Kelyn Brannon
Analyst · Cowen and Company.
Okay, so thanks for the question. As you'd felt the jump in the short term kind of unbilled and then the short-term backlog and total backlog, primarily, our multiyear deals has been in the space side of our business. And we started selling multiyear deals early in 2017 after Eyal, our Chief Revenue Officer, joined us in December of '16. And we really started getting some tractions more in Q3 and Q4 of last year in the space side. What was really exciting on our HCM side, a good chunk of those contracts are annual or month-to-month, so you wouldn't necessarily see them building into that backlog. And what happened, especially with the Wells Fargo acquisition, we were able to move those customers over to multiyear contracts. And in fact, we had 100% success rate of all of them signing 3-year deals. And so that's the reason why you start to see that visibility that we have coming in, in that commitment to three year deals. And I think in the future, you're going to continue to see more of that.

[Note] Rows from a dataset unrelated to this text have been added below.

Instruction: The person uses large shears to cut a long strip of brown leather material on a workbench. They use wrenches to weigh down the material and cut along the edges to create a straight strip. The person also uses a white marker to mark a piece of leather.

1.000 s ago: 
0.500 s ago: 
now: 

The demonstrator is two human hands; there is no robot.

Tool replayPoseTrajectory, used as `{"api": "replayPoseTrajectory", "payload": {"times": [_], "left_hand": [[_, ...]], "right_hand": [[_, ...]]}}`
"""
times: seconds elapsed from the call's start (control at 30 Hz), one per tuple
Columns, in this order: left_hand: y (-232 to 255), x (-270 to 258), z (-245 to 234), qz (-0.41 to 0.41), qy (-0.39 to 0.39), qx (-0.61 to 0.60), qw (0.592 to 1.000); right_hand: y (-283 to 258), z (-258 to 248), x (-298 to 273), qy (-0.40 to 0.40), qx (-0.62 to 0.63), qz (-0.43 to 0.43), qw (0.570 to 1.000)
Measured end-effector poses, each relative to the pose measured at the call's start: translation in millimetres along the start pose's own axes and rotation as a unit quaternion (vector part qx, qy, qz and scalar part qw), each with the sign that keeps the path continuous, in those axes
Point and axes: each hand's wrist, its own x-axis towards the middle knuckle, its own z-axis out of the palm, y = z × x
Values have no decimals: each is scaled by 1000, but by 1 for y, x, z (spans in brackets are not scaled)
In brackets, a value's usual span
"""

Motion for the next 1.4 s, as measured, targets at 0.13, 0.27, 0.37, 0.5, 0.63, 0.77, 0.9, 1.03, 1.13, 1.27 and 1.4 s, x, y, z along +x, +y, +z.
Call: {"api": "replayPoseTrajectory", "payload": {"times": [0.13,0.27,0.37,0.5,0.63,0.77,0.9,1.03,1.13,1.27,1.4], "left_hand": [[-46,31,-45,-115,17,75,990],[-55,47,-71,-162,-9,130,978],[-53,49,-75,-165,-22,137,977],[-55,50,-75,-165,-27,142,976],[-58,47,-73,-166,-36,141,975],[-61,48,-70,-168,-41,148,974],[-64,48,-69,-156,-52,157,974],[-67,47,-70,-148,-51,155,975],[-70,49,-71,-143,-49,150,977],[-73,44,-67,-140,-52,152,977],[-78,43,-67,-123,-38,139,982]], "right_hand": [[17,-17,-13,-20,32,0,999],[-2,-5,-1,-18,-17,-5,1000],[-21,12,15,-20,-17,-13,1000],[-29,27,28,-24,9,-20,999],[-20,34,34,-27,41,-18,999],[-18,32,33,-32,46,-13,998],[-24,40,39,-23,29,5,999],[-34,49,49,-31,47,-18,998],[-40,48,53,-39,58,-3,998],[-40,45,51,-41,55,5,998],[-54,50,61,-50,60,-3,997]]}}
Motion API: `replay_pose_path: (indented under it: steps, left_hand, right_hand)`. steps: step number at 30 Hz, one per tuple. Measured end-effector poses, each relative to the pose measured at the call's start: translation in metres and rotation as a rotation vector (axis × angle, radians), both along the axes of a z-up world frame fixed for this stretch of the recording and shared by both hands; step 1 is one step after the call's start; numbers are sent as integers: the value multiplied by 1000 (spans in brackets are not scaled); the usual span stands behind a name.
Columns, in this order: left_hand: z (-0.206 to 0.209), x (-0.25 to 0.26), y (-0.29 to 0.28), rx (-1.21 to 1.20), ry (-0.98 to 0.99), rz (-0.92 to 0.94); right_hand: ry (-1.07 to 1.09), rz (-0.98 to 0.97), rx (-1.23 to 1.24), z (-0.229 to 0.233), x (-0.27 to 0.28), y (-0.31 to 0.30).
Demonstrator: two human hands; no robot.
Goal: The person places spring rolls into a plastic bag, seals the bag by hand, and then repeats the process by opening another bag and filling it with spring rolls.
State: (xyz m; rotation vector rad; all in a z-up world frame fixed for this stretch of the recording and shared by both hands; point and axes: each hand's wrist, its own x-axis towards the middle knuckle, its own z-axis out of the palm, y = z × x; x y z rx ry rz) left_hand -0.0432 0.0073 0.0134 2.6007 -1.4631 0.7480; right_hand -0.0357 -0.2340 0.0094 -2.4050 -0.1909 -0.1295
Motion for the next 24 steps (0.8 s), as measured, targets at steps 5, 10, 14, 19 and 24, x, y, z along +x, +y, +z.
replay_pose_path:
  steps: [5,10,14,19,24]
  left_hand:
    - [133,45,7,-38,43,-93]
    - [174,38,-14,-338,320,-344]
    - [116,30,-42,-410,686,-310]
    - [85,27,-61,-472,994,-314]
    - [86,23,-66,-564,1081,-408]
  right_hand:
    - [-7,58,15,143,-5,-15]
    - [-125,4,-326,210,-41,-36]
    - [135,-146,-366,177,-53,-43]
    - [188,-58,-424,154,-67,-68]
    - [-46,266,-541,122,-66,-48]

Additionally, as Pat has said, which is not in our backlog numbers today is that we're cross-selling those opportunities, understanding the take-up breaks with, say, our advanced HR products or, perhaps, COBRA and benefit. But as customers say in the back half of 2018 and certainly in 2019, as they start to take these new products, they're getting attached at the same time to these multiyear deals. So it's basically, in this quarter, we really saw the results of our kind of incubating this, and you're going to see more multiyear deals in the HCM products. As far as the $3 million as we look at cost savings, it truly is a mixture. There is a piece of that, that is certainly AWS. There is a piece of that, that's going to come out of -- after we get the new ERP system in, you're not going to need as much -- you're going to be able to scale and not hire more people to be able to grow with the business. It's things like -- it's different tools that we can consolidate now, and we now have things that have increased volume, such as freight and supplies that as you think about how much more we're doing, we're able to go out and negotiate much better rates with, say, FedEx or DHL. Or -- and in that fact, given the amount of fund flow that we have now from the payroll side of our business, going out and reaching out to banks in driving cost savings and ACH charges and bank fees. So it truly is a mixture, not necessarily one large piece.